OBJECTIVE: To assess the concentration of faecal elastase-1 (EL-1) in pediatric patients with cystic fibrosis with mutation ∆F508. METHODS: Cross-sectional study with samples collected consecutively from 51 patients aged 4 months to 17 years old (mean 9.11±4.74); 32 (62.8 percent) patients were male. Clinical-demographic data were collected, as well as data on the type of mutation. Exocrine pancreatic insufficiency was established by the activity of faecal EL-1 < 200 µg/g. EL-1 was quantified through the monoclonal ELISA method (ScheBo Biotech AG, Germany).
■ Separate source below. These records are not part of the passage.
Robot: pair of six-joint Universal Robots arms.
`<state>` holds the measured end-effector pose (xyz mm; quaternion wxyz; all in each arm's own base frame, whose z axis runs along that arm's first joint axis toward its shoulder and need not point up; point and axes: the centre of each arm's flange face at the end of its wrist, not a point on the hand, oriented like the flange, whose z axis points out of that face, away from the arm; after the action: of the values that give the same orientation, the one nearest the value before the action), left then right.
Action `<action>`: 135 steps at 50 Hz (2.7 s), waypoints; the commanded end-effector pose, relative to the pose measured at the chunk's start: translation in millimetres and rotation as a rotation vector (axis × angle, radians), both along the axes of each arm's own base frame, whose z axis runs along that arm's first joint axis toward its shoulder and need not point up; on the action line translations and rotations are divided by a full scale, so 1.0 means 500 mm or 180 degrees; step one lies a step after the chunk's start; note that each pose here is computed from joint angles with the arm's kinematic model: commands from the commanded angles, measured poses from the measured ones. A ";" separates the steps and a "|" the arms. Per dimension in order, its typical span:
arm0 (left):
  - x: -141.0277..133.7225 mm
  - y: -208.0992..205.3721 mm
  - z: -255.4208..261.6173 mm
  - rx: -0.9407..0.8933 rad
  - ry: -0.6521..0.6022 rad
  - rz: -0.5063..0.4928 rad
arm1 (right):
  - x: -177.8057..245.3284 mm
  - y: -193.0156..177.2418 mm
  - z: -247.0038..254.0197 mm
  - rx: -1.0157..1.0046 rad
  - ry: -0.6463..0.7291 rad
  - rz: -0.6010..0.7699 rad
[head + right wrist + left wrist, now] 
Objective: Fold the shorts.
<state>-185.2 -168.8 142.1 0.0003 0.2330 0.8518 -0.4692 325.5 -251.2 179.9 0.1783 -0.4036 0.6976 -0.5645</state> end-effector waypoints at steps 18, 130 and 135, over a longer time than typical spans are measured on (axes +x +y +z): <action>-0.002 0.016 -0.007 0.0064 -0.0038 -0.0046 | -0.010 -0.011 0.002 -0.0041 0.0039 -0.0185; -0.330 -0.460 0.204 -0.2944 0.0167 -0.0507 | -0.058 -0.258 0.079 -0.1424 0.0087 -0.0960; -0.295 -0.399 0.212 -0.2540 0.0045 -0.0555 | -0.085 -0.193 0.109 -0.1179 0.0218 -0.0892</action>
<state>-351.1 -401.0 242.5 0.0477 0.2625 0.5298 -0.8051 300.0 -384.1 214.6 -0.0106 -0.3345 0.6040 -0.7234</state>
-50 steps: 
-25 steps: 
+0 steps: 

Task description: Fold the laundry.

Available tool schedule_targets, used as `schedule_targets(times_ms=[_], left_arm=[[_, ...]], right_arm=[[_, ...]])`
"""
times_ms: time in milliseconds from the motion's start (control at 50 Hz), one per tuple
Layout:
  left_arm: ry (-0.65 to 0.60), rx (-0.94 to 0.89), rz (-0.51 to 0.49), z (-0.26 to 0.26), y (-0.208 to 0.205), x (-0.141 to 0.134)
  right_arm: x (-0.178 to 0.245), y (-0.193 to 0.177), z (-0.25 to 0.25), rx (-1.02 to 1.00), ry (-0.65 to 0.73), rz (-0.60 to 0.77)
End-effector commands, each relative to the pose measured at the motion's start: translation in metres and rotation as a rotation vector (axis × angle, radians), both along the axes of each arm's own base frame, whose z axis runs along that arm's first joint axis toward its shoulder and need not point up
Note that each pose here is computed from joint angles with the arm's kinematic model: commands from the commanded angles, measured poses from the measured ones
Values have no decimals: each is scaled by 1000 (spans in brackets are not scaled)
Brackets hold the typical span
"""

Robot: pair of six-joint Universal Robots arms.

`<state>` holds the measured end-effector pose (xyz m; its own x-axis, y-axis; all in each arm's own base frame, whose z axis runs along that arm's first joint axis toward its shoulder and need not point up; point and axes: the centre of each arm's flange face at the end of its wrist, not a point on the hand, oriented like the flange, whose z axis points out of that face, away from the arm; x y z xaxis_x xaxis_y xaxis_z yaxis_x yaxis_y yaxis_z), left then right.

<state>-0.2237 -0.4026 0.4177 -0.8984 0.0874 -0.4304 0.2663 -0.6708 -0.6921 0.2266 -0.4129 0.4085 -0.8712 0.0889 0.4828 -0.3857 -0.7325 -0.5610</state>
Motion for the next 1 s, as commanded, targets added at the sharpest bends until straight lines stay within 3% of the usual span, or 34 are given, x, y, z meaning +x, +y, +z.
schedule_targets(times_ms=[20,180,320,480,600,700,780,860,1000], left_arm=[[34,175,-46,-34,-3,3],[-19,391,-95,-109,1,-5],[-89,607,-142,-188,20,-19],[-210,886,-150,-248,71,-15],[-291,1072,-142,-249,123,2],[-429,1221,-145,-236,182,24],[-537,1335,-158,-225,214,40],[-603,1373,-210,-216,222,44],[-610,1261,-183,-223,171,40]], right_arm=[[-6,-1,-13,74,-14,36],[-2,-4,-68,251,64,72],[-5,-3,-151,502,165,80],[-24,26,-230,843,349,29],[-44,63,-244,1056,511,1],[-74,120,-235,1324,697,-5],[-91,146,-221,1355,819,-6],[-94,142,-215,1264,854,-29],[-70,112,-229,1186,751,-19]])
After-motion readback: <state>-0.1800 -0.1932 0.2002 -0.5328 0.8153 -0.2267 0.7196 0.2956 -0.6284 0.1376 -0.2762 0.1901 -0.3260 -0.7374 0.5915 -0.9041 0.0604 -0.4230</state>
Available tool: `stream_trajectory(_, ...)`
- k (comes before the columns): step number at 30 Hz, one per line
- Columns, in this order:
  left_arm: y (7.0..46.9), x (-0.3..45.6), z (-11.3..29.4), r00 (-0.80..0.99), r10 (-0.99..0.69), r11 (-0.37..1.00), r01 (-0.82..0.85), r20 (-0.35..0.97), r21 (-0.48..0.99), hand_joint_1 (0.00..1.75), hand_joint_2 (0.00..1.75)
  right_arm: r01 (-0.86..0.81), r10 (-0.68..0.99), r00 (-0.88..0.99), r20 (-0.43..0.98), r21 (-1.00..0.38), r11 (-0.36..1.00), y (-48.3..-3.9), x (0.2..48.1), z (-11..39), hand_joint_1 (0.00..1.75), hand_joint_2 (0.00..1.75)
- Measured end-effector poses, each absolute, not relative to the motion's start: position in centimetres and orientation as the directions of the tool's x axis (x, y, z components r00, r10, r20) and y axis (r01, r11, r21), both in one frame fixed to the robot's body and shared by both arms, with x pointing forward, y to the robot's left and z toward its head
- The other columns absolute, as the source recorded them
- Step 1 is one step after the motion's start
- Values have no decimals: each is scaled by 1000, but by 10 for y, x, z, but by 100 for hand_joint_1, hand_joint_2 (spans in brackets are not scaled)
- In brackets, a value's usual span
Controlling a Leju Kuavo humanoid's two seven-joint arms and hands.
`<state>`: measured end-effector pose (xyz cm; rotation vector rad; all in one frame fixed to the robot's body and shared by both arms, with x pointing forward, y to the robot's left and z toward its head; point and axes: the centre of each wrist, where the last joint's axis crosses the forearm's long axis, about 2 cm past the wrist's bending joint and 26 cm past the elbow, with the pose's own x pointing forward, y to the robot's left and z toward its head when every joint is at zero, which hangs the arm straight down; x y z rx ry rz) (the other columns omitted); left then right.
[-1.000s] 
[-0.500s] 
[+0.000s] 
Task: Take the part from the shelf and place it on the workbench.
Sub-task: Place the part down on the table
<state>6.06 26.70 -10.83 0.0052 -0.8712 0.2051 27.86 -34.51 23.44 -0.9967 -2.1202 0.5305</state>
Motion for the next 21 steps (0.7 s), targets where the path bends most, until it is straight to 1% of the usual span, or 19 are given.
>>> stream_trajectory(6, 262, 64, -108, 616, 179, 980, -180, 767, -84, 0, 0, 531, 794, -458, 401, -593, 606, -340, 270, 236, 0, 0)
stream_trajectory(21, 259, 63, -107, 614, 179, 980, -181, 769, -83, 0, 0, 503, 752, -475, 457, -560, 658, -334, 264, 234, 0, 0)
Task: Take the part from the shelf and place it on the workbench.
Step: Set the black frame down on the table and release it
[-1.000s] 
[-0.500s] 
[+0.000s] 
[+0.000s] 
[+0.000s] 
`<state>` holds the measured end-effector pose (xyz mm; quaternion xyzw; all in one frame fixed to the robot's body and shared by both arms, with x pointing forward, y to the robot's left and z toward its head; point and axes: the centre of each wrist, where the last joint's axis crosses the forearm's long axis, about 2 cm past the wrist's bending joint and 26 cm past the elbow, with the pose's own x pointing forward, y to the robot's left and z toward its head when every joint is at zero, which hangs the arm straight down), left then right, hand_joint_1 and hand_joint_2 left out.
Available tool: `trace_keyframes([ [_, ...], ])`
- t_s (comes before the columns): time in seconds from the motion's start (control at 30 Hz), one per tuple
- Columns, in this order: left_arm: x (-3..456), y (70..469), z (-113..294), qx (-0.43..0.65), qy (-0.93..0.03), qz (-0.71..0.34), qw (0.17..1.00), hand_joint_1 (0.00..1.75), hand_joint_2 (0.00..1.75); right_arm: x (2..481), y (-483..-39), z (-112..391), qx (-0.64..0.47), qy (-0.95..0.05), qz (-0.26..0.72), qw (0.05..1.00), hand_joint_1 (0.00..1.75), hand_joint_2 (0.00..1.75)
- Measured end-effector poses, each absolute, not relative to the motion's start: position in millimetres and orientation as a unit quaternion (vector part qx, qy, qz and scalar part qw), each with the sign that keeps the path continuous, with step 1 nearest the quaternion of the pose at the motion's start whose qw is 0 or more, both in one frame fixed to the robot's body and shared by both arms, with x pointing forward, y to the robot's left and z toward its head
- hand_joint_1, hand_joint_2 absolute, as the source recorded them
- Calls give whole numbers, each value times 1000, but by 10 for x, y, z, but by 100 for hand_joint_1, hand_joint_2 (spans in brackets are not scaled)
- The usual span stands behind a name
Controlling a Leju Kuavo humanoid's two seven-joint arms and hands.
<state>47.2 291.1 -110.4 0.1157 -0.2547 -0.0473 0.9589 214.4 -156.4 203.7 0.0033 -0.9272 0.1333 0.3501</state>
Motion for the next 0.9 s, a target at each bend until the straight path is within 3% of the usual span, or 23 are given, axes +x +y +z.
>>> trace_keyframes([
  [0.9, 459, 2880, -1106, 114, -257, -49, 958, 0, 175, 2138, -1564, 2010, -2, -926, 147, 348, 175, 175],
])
Pancreatic supplements were used in 46 (90.2 percent) patients. RESULTS: Forty-one (80.4 percent) patients presented with pancreatic insufficiency (EL-1 fecal < 100 µg/g): 17 (41.5 percent) were homozygous, 14 were heterozygous (34.1 percent) and 10 were non-∆F508 (24.4 percent). Regarding the mutation, there was a statistically significant association of homozygosity with faecal EL-1 concentration < 100 µg/g (p = 0.010). All patients considered to be pancreatic insufficient (n = 41) by the test were using pancreatic supplements. Ten (19.6 percent) presented faecal EL-1 > 200 µg/g, and 5/10 (50 percent) used enzymes. CONCLUSIONS: The activity of faecal EL-1 < 100 µg/g, indicating pancreatic insufficiency, was observed in 17/17 (100 percent) of homozygous patients, as expected, and was less frequent in patients who were heterozygous for ∆F508 and in patients without the mutation. There was no association of faecal EL-1 concentration with age and sex of patients. The test was standardized, is easy to execute, and can be used to assess the pancreatic status of patients with cystic fibrosis.